TASK DETAILS: For the string "item", report how many lines in the records below contain it, and nothing more.

SUPPLIED ENTRIES:
╭──
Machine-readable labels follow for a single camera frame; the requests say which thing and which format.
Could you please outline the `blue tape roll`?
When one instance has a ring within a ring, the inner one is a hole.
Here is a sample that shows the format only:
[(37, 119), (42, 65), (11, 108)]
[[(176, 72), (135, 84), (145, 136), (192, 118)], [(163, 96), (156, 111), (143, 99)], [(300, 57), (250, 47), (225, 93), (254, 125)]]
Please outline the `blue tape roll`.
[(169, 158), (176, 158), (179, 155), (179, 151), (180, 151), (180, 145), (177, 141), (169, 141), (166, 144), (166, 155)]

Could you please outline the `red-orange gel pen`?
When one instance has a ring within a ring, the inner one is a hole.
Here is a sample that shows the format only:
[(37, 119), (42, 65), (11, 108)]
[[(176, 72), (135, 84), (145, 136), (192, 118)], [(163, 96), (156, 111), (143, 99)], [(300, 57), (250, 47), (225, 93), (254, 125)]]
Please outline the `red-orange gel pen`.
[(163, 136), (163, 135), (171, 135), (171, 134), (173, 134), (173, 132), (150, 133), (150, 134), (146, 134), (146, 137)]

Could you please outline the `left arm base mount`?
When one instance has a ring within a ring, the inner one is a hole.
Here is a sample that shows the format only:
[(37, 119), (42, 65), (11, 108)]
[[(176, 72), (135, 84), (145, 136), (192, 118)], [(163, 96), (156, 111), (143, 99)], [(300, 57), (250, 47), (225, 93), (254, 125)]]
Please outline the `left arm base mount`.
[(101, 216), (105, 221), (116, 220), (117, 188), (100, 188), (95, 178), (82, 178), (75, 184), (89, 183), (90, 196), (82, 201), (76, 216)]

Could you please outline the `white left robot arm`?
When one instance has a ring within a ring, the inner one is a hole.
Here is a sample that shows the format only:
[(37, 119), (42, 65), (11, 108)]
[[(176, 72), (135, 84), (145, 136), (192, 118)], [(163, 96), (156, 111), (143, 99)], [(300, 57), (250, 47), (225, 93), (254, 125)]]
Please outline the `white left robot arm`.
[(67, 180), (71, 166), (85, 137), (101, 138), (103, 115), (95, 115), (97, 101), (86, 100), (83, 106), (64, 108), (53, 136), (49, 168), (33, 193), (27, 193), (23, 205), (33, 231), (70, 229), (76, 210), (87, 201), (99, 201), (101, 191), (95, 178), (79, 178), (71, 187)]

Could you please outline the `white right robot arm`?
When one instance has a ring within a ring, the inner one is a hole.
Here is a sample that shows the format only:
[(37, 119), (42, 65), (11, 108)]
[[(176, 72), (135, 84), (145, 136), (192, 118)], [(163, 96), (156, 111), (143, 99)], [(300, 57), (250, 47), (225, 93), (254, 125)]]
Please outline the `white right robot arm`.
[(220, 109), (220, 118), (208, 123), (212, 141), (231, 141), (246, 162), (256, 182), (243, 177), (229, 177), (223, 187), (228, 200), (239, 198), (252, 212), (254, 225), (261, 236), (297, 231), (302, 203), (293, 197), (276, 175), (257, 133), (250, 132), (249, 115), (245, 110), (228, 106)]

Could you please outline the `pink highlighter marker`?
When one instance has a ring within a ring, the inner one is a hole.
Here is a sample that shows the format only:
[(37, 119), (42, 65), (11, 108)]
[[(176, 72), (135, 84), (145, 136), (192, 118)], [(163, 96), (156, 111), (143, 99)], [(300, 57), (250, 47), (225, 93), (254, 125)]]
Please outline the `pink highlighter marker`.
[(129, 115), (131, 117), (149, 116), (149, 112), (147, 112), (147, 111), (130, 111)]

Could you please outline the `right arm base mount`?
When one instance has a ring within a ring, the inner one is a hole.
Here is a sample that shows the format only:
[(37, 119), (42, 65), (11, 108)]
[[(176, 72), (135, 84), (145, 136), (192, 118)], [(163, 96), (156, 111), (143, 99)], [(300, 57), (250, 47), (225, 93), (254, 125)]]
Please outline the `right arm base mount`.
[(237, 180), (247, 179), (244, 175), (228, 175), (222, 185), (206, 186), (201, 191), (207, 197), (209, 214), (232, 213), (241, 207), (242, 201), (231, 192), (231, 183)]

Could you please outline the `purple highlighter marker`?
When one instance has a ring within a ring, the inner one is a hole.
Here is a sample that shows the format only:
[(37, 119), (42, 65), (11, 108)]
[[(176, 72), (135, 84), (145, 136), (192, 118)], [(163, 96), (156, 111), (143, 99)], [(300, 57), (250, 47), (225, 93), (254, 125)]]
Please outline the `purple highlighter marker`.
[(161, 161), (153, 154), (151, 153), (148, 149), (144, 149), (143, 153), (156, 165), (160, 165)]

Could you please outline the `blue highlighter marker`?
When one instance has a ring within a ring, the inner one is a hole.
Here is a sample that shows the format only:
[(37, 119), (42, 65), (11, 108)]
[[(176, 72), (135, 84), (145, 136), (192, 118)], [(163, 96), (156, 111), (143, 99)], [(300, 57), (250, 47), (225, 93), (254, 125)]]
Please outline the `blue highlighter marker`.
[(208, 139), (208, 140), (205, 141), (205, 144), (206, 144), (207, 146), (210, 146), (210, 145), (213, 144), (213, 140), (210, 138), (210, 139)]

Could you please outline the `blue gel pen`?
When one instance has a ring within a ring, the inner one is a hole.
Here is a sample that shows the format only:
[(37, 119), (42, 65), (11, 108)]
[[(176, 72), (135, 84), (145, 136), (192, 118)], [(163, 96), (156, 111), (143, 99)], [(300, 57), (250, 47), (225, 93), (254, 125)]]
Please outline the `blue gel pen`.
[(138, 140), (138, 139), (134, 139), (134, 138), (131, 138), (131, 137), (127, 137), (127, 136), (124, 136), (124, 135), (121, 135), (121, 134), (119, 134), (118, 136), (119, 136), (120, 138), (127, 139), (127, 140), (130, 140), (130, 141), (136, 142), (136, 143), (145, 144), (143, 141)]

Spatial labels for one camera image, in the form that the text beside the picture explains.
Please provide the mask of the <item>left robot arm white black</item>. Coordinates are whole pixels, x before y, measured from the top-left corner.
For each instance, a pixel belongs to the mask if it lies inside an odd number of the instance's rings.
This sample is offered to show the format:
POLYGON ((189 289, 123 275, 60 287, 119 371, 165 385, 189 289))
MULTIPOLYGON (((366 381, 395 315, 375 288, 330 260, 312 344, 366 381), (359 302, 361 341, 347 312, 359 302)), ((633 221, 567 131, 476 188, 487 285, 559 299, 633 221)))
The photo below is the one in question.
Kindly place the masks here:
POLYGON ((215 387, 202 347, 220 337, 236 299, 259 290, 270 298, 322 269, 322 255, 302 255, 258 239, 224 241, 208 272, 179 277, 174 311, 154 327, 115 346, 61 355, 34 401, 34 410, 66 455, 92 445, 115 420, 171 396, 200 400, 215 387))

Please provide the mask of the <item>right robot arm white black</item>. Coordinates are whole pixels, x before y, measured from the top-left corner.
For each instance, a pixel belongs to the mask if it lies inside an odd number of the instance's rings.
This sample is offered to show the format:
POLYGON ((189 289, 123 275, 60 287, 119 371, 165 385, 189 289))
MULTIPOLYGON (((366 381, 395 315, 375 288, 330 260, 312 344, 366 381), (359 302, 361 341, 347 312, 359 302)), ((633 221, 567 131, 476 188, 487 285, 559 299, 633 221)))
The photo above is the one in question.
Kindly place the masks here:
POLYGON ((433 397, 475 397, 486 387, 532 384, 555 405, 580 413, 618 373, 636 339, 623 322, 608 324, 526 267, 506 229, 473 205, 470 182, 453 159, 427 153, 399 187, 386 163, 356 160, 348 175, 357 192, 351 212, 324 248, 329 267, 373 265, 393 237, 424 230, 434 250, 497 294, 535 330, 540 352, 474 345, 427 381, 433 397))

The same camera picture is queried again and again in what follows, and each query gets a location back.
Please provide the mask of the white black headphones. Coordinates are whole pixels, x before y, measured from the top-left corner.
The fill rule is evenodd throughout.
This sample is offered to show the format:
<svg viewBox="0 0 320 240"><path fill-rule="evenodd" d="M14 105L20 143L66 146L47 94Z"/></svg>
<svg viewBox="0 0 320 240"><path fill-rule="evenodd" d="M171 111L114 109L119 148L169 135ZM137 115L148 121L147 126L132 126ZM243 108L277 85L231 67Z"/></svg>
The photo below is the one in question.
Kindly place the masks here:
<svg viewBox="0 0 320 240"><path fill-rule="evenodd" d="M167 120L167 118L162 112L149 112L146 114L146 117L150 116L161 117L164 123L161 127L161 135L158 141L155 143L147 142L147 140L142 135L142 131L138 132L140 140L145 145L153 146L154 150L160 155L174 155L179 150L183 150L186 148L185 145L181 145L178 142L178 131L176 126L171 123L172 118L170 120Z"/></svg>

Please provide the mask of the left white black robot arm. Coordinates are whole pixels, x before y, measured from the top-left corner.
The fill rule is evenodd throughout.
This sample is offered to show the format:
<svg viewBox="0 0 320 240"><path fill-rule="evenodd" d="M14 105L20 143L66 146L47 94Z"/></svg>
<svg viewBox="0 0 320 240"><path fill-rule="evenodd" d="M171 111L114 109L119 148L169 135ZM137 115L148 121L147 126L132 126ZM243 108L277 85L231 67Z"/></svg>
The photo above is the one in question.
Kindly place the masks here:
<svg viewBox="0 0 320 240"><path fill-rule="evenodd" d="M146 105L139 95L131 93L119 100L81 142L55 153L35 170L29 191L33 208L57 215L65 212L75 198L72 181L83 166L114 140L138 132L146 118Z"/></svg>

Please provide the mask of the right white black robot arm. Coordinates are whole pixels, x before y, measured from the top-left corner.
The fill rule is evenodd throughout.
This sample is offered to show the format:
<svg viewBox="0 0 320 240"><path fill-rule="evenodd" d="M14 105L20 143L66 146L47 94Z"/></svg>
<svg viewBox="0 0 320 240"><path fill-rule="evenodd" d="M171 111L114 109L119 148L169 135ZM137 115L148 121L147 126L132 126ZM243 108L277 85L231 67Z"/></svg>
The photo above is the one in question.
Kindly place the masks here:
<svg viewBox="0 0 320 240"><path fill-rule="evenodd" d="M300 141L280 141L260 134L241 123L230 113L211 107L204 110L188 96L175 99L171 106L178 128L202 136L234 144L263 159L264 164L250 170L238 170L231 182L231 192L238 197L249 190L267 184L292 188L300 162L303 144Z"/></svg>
╰──
RESULT FOR THIS EXERCISE: 2